Protecting your wearables
Due to the fact that wearables are an easier solution with less friction, questions are raised on the security of it all.
Contactless fraud, according to Which?, is ‘too easy’ and consumers could be exploited. Vinnai concluded that it ‘is an issue’.
CaixaBank said: “One limitation for any financial device is the need to ensure airtight security. It is vital that the same security levels are upheld regardless of whether payments are made by cards or bracelets. This extends beyond providing the actual technical security; we must also ensure that clients perceive transactions via bracelets to be fully secure.
“CaixaBank wristbands have all the same security features as normal contactless cards. Thanks to EMV technology, purchases made with the band are fully encrypted. Besides, clients have full control of operations made with their bracelets, and receive a push notification for each transaction.”
Hargreaves believed that the security issue is top priority and the solution might have already been found: biometrics.
She said: “Some of the wearables designers are already experimenting with biometrics and we’re seeing a huge amount of biometric innovation, not just in wearables, but in other forms. Being alert to fraudster attacks in wearables is at the forefront of our minds, we have a tonne of experience in that as a financial institution.
“One of the benefits of having bPay as a sub-brand of our core is that we can bring all that expertise and leverage that knowledge. We have a kill switch in the app (which can also just disable the wearable). You can transfer money back to your account. It’s about staying alert and constantly monitoring the data we see and making sure that we are able to select and introduce new triggers and control when we need to.
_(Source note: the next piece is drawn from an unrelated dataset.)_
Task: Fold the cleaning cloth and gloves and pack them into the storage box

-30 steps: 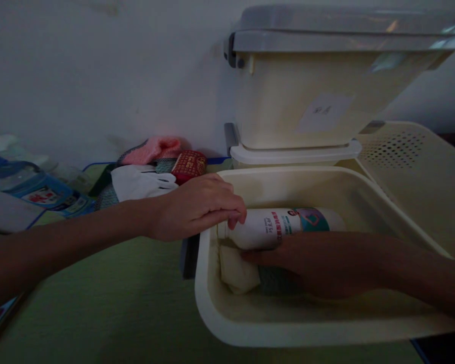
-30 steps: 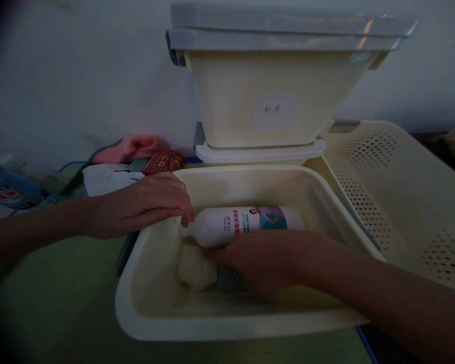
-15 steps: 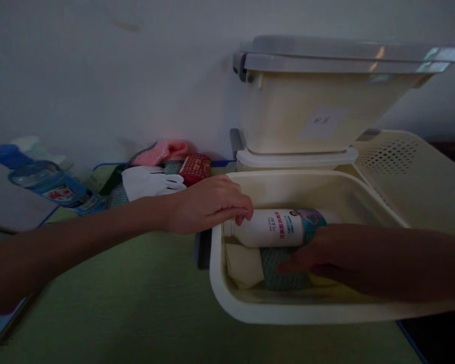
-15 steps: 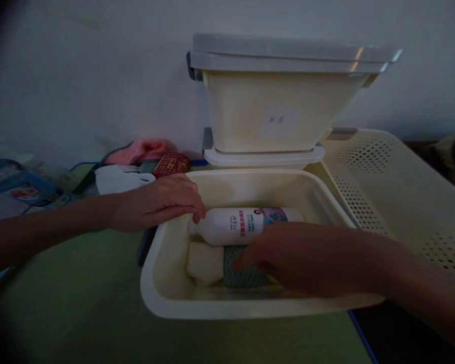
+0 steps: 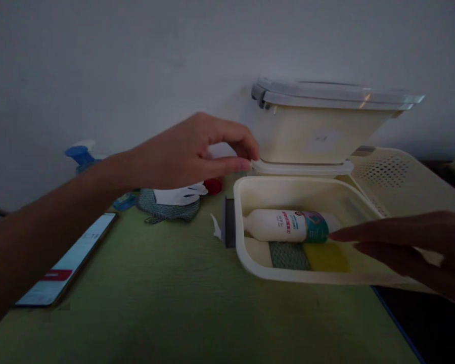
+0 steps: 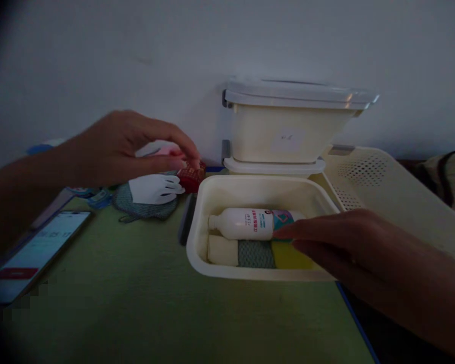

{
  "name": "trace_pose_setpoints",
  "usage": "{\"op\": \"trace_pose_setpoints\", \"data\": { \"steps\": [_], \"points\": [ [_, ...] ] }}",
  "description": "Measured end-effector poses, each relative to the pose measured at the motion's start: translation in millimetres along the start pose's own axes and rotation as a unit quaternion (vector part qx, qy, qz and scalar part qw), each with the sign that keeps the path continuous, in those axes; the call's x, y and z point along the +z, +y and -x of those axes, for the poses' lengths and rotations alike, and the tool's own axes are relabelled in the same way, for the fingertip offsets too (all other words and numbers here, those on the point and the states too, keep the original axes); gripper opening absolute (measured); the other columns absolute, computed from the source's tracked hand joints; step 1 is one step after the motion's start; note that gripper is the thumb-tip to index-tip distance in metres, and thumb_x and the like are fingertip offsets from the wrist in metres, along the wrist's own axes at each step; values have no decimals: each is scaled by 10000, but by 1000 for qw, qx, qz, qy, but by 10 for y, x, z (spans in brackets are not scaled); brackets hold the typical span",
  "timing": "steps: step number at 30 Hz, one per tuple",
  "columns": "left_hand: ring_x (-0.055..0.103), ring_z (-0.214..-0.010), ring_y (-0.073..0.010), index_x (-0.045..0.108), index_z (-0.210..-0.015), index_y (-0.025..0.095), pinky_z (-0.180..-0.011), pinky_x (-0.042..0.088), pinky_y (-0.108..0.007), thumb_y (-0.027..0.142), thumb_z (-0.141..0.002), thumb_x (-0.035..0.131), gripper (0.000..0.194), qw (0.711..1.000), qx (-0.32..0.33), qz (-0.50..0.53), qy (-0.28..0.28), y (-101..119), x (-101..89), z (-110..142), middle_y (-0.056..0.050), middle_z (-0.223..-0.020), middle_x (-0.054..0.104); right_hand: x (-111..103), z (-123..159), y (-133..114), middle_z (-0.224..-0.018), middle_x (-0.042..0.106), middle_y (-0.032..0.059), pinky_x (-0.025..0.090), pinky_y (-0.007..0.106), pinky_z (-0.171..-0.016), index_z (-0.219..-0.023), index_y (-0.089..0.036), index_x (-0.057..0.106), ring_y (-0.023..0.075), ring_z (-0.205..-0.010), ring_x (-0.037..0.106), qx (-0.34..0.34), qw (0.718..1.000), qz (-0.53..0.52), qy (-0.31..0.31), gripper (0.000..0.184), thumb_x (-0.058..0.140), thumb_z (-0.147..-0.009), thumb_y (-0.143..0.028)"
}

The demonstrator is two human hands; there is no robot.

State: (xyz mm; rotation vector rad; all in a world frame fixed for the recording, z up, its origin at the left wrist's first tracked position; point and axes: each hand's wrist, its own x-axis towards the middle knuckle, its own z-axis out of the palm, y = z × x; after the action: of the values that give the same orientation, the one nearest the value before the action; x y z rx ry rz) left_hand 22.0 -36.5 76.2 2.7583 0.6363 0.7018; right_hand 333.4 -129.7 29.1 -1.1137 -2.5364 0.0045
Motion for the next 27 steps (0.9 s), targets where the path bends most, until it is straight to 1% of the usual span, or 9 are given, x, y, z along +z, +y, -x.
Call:
{"op": "trace_pose_setpoints", "data": {
  "steps": [2, 5, 7, 9, 11, 15, 20, 24, 27],
  "points": [
    [607, -831, -91, 618, -968, 102, -745, 443, -222, 316, -870, 459, 284, 997, -20, -31, 67, 106, -125, 177, 33, -868, 623, 94, -1, -260, -692, 680, -7, 436, 269, -425, -1003, -360, 611, 135, -515, 592, -3, 997, 28, 67, 257, 363, -939, -369],
    [614, -799, -87, 622, -931, 111, -774, 448, -228, 309, -886, 469, 254, 989, -53, -77, 118, 188, -120, 486, 32, -838, 639, 341, -70, -705, -637, 647, 26, 429, 280, -506, -1034, -244, 575, 137, -539, 573, -84, 986, 55, 131, 236, 357, -944, -253],
    [626, -811, -116, 629, -910, 152, -771, 470, -240, 299, -890, 469, 219, 986, -58, -110, 112, 166, -14, 695, 15, -869, 666, 566, -149, -966, -586, 619, 13, 387, 283, -488, -993, -186, 570, 118, -477, 522, -134, 983, 51, 110, 235, 340, -944, -191],
    [622, -888, -159, 629, -900, 168, -888, 455, -323, 275, -894, 448, 211, 980, -64, -166, 93, 88, 137, 898, -16, -918, 672, 819, -252, -1165, -504, 555, -22, 309, 281, -434, -870, -173, 584, 102, -414, 458, -157, 983, 30, 91, 252, 344, -919, -115],
    [603, -973, -198, 622, -962, 178, -964, 413, -405, 252, -885, 454, 199, 970, -103, -209, 68, -29, 303, 1094, -39, -970, 669, 1061, -375, -1298, -500, 547, -26, 268, 285, -432, -762, -178, 581, 104, -413, 451, -158, 986, 24, 49, 222, 408, -876, -99],
    [553, -1074, -224, 589, -1026, 152, -953, 436, -409, 231, -876, 453, 217, 966, -170, -184, 70, -328, 625, 1432, -95, -1103, 615, 1390, -671, -1415, -587, 605, -22, 291, 252, -471, -703, -178, 579, 99, -487, 517, -99, 994, -12, -53, 152, 513, -818, -103],
    [392, -1290, -246, 503, -1178, 125, -1065, 339, -428, 200, -831, 498, 354, 949, -267, -121, 119, -700, 987, 1657, -167, -1364, 422, 1635, -1082, -1432, -898, 648, 61, 454, 251, -672, -972, -139, 624, 130, -732, 594, 30, 990, -134, -17, 192, 506, -828, -92],
    [194, -1389, -322, 334, -1359, 148, -1080, 190, -590, 296, -858, 485, 543, 927, -348, -130, 47, -823, 1169, 1707, -176, -1491, 239, 1872, -1305, -1392, -1067, 595, 90, 462, 320, -884, -1062, -139, 588, 169, -1004, 568, 73, 987, -145, 8, 284, 512, -797, -71],
    [234, -1372, -327, 317, -1373, 171, -1055, 165, -633, 341, -893, 412, 518, 925, -354, -139, -2, -811, 1209, 1728, -172, -1477, 275, 2024, -1345, -1349, -1191, 538, 104, 426, 362, -967, -1120, -148, 559, 187, -1136, 505, 84, 989, -120, 17, 338, 501, -795, -75]
  ]
}}
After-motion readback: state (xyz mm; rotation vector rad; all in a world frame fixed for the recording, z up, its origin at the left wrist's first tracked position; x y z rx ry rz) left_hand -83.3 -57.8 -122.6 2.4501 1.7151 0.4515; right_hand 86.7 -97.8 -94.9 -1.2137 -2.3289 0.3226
“It’s going to be an interesting evolution as we move forward in the next couple of years around how wearables interact with other identifies, such as your heartbeat, there will be advancements in that going forward.”
Entering a global scale
While bPay has been success in the UK, where contactless is booming, the rest of the world is a less sure prospect.
Hargreaves commented: “There are some examples of payment wearables in other markets in existing financial organisation. I think more and more, as the market grows, particularly through this year, we’ll get into not payment-only devices, but when you start to think of what the generation looks like, integrating the payments technology into other devices that function.
“Whether you integrate it into a fitness device or something else, it brings many functions together for the consumer. We do have the concept of competing for space on the arm, in terms of multiple bands doing multiple things. More would move towards multiple functionality in one or two devices that could be connected with each other. Globally, we definitely think there’s an interest. We are very interested.
Research from Misys stated that of banks that have no wearables strategy in place, 78% are in the EU and the US and that there is a stronger appetite for innovation from Latin American and Asian regions.
However, the demand tells a different story. A study from NPD found that 15.6 million smartwatches and activity trackers are forecast to be sold in North America and 12.5 million in Western Europe in 2015.
Vinnai said: “The banks have tried to implement [wearables] in their roadmap. However, this is very region-orientated. The more developed part of the world, such as the US and the EU, they are less interested in wearable technology while Asia Pacific and Latin America are very enthusiastic about it. This can be another leap for the countries on the bench.
“I think that most of the banks are just waiting to see how these things go forward, particularly how many devices each provider sells. This is getting very close to the inflexion level and banks will change their minds.”
Another study conducted by Misys, in collaboration with Efma, claimed that banks are tipping the next three years as the era in which digital customer-driven sales will usher in wearables. The forecast leap from 13% today to 75% of sales conducted via digital channels by 2018 is staggering. With 82% of banks predicting that smartwatches will facilitate financial transactions in the future, it is a ‘not a trend to be ignored’.
Vinnai concluded: “I believe in the watches. The Samsung Gear 2 and the Apple Watch are east to use, particularly with proximity payments. It’s a good, easy way to make a payment. For normal daily life usage, this is an important point.
“We never know, and I never know, what will come up in the future. There are interesting new experiments, such as contact lenses, which can change the whole dynamic of wearables, but at the moment, I believe the watches are the solution.”